Strangely enough I don't find vegetables too much of a problem - a handful of broccoli here, a spoonful of peas there, a smattering of wilted spinach where ever, it's easy and there are so many good frozen ones around . But I don't find it easy to consume the right amount of fruit. I like apples and oranges but I seldom want to consume whole ones at one sitting so halves sit around going brown or becoming hard pith bound; my daughter doesn't seem to touch them. I like melon but it invariably goes off before we eat it all. Grapes are lovely but only for few days before they go brown and shrivel up. With mandarins clementines and similar, I always manage to find the difficult to peel or very tart varieties. Plums are fine and just the right size but when I buy a punnet they are often rock hard, then all ripen at once and go off within nanoseconds! The list goes on. I am ashamed to say that I often found myself throwing out more fruit than the two of us consume. Therefore I have been known to resort to buying portions of fresh fruit salad and other prepared fruit because we enjoy the variety. However this is quite an expensive habit and these too have limited shelf life so I try to limit my purchases.

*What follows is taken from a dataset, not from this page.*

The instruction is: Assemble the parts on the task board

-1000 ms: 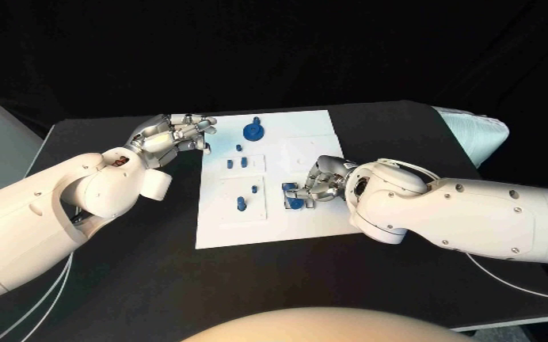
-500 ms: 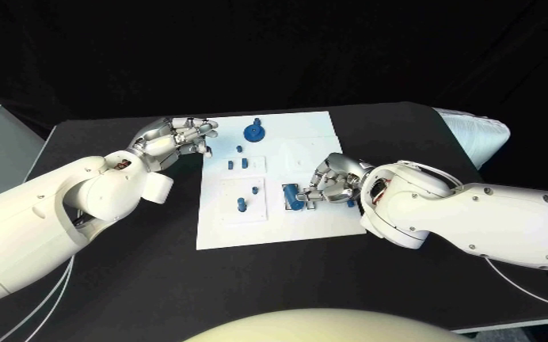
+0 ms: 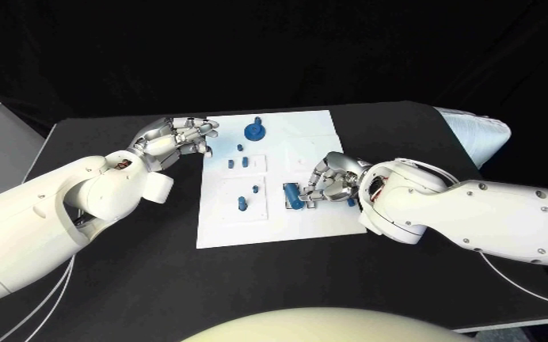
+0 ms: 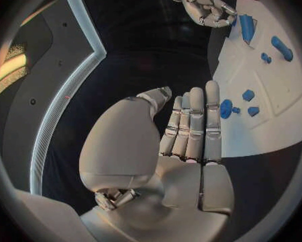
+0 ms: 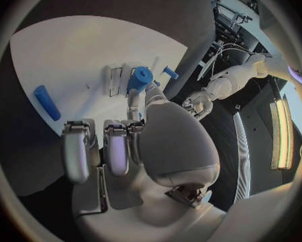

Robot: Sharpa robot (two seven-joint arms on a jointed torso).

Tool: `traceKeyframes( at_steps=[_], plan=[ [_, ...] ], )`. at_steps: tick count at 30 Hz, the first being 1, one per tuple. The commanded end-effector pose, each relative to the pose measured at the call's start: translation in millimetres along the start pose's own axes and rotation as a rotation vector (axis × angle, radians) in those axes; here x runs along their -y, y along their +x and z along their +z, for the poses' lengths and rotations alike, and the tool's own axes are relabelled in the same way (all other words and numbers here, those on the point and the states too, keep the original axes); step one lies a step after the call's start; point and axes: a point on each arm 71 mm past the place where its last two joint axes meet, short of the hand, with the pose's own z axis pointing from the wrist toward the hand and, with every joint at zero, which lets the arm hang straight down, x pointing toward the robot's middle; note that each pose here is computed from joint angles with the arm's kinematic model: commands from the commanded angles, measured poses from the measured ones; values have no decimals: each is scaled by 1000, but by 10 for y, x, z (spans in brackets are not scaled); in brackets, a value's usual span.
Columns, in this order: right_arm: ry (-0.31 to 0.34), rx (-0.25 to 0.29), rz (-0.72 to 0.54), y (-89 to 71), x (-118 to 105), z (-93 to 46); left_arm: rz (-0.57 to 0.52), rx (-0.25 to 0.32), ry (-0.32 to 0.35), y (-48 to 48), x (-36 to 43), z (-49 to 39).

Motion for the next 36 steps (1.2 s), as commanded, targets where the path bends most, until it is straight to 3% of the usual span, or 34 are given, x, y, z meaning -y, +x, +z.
traceKeyframes(
  at_steps=[1,10,22,36],
  plan=[
    [5,-10,-24,18,-2,20,-8,-11,6,20,3,1],
    [3,-16,-45,63,-43,60,-8,-10,6,17,5,-3],
    [17,44,-53,56,-58,132,-8,-10,5,15,7,-8],
    [-1,0,-60,132,-98,122,-7,-9,4,10,8,-12]
  ],
)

Happily my problem has been solved in part by Sainsbury's Basics Fruit Salad which is a frozen option. This Basics range consists of around 550 products which are described as everyday essentials. It makes me wonder if I am lacking something because I certainly don't have such a vast number of essential needs but it looks good for those on economy drives. I have not been impressed with quite a number of these and indeed my reviews have slated a few but this one is worth some consideration.
It comes in a standard white polythene bag (shame on you Sainsbury's, it's not recyclable!) with the usual orange and green labels, logos and literature which invariably festoon the Basics range. There is an enticing, but rather flattering, photo of the fruit salad placed as if it's in a naively drawn bowl. The statement above proclaims "not fancy, still fruity" and this is quite an accurate summation!
Open the bag and all you can see are frozen lumps of quite a good size but I can tell from the packet that here we have apple, melon, grapes, mandarins and pineapple. Once defrosted, it's evident that apple and melon predominate but there are quite decent quantities of whole red grapes, mandarin segments and pineapple too. To be honest it isn't as good as fresh; the apples are not so crisp, the melon less firm and the mandarins not so succulent but the grapes compare quite well with fresh and the pineapple lumps, although small, are large enough to give a decent dose of flavour and, at well under half the price of fresh erquivalents, it is still an attractive option especially for those who are counting the pennies.
In fact, at just £1 for 480g, I consider it a real bargain. Sainsbury's fresh equivalent which contains the same fruits with the exception of the mandarins is £1.39 for just 200g. Asda do better with their equivalent costing £1 whilst Tesco's comes in at £1.50 but does include more exotic fruits such as kiwi and mango. Neither Tesco nor Asda seem to do an equivalent frozen offering. Here I may well be challenged on the fresh versus frozen debate but years ago, when I was expecting my first child, my midwife told me that frozen products are often better from a nutritional point of view than the fresh products we find in our supermarkets. This is because they are processed at their peak of ripeness when, as a general rule, they are most nutrient filled. I have found many references since that back up her theory.
The real beauty of this is that you can defrost as much or as little as you require although occasionally I have found it requires some gentle prising apart. This takes about 2.5 hours at room temperature. I am more likely to put a bowlful in the fridge over night. I would add a word of warning here however. Do take care not to spill any once it's defrosted or mop up any spills very thoroughly and immediately because, if left to dry for any time, the juice leaves an awful sticky mess which it takes a good measure of elbow grease to clean. Once defrosted the instructions state it can be kept in the fridge for 24 hours. However I have found it's best eaten quite soon after defrosting as, if left, the rather scented flavour of the melon can permeate the whole which, for me, makes it less appetising. As to shelf life when frozen, my most recent packet purchased a week or so ago has a best before date of March 2011, a couple of years hence!
If we must talk about vital statistics, four of the five sectors of the wheel of health glow green. Based on an 80g serving, there are 30 kcals, just a trace of fat and salt and NO saturated fats. The only orange one is sugars at 7g. It's a "good source of Vitamin C" and just one three tablespoon serving constitutes one of that Holy Grail, your five a day! Rejoice!
It may not be as good as fresh fruit but it is far better than tinned and I find it a useful and convenient addition to my freezer. Of course it goes without saying (but I will anyway), it is quite versatile. It can be eaten alone, with a little dollop of ice-cream or cream if you are feeling a little indulgent, in a fruit trifle or, as we do, added to cereals. I think one day I may well cheat and use it as a basis for a fresher fruit salad just adding a few more varieties of fruit to spice it up a little. It certainly helps eke out the family budget and waste less fruit. Best of all it is a useful weapon in the war to keep the five a day thought police at bay. I can recommend it for that alone!